Die Menschen, die wir retten, sind hier, weil sie ihre Heimat aufgrund von Kriegen, wirtschaftlichen Krisen und auch wegen des Klimawandels verlassen müssen. Pflanzen wandern aufgrund des Klimawandels von Süden nach Norden. Warum sollten Menschen nicht das Gleiche tun? Wir sind wie ein Krankenwagen: Wir fragen eine Person, die verwundet ist oder sich in Todesgefahr befindet, nicht, warum sie hier ist. Die Rettung von Menschen auf See ist verpflichtend, auch wenn sie manchmal als politisches Statement aufgefasst wird. Obwohl wir auf der richtigen Seite stehen und das internationale Seerecht respektieren, gefällt nicht jedem, was wir tun. Wir müssen uns mit der Öffentlichkeit, den Medien, auseinandersetzen und wir müssen unsere Arbeit auf die richtige Art und Weise präsentieren. Ich habe mir die Aquarius auf den Arm tätowieren lassen, weil ich stolz auf das bin, was ich tue.
Was ist deine Priorität als Vorstandspresident?

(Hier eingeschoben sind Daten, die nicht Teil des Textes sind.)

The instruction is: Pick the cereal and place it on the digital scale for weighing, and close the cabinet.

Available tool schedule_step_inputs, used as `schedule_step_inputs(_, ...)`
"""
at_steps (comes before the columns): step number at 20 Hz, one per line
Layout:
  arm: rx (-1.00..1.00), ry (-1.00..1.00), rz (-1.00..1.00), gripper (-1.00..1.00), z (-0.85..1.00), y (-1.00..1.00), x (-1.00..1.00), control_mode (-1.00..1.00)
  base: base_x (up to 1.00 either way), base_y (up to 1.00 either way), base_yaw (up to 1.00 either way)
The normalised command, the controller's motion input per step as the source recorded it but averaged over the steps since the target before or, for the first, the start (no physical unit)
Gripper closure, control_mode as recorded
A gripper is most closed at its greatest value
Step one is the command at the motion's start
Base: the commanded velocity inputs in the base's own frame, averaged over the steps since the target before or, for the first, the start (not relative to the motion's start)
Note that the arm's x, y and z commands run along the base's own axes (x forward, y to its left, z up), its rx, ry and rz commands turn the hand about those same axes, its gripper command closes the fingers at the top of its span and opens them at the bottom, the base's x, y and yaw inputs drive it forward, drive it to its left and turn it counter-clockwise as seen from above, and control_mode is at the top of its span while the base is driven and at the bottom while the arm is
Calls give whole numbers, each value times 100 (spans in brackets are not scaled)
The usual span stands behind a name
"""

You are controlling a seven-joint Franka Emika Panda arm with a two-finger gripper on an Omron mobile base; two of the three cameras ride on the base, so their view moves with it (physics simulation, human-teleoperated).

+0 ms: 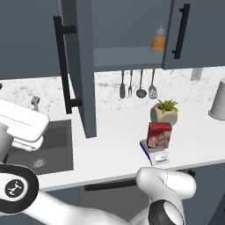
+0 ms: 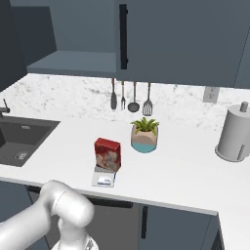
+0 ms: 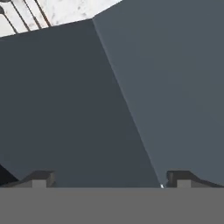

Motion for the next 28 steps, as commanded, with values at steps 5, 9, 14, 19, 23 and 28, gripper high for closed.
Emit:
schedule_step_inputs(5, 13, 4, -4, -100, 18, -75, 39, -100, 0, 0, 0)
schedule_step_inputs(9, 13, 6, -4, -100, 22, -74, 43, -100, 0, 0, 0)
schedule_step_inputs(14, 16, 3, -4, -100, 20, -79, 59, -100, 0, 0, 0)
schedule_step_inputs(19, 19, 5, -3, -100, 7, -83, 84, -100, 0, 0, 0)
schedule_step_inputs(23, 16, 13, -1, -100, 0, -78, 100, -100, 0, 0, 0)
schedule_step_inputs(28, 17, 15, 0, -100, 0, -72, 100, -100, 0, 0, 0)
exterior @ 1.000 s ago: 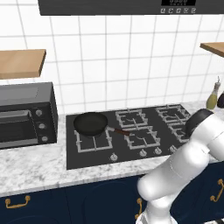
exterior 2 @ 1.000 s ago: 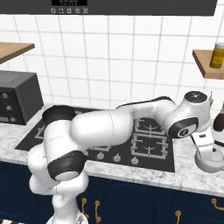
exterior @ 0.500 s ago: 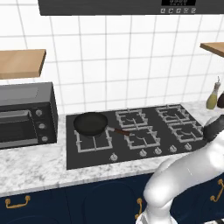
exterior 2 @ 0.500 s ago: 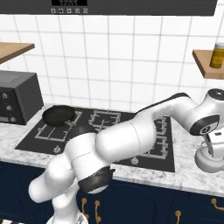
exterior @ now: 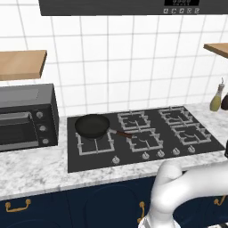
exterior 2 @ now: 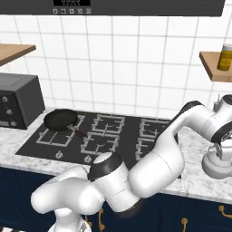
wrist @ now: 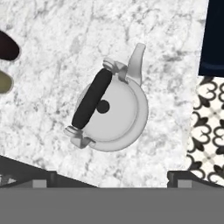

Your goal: Pick the kettle from the counter and place it on a stove burner. Then turn the burner on.

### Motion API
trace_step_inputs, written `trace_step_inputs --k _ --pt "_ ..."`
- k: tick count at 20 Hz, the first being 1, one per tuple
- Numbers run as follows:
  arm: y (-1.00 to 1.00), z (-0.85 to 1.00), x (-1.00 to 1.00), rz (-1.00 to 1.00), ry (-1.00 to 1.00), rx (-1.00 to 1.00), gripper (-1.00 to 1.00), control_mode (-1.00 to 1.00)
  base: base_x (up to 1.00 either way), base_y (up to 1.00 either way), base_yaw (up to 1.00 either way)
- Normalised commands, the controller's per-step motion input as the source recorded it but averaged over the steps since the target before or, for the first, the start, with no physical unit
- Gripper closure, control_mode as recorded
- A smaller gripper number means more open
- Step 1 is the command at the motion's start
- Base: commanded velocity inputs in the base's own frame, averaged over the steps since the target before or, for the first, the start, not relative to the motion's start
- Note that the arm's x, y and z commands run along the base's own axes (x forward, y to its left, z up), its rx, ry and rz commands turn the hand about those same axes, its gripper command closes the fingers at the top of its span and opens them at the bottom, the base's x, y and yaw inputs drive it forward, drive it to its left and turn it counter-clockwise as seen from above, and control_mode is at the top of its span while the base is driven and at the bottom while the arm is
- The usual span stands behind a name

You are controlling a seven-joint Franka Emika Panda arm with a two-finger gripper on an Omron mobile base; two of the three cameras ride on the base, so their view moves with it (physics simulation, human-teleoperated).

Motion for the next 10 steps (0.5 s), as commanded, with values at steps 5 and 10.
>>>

In Italien gibt es viel zu tun. Wir müssen unser Team professionalisieren, unsere Koordination verbessern. Wir brauchen mehr Freiwillige, die in der Lage sind, sich um andere Freiwillige zu kümmern. All dies erfordert Energie und Strukturen. Wir sind auf Ressourcen, Ausbildung und Vertrauen angewiesen. Ein Schiff auf See zu halten, ist kostspielig. Deshalb besteht unsere tägliche Arbeit darin, Kampagnen in ganz Italien zu organisieren sowie Strukturen und Mittel zu beschaffen. Unterstützung kommt aus der Zivilgesellschaft, von Bürger*innen jeden Alters und jedweder Herkunft. Nachdem im Jahr 2018 die italienischen Häfen geschlossen wurde, hat das viele Bürger*innen mobilisiert. In eineinhalb Jahren haben wir 120-mal öffentlich über die Situation im zentralen Mittelmeer gesprochen und damit 10 000 Menschen erreicht. Wir bauen neue Freiwilligengruppen auf, die salvagente (Rettungsboje) genannt werden – in ganz Italien. Unser Ziel ist es, innerhalb von sechs Monaten 100 neue Freiwillige für SOS MEDITERRANEE zu gewinnen. Eine neue Herausforderung, die viel Büroarbeit zwischen Mailand, Florenz, Marseille und Siena bedeutet… das Privatleben bleibt teilweise auf der Strecke, aber für die richtige Sache!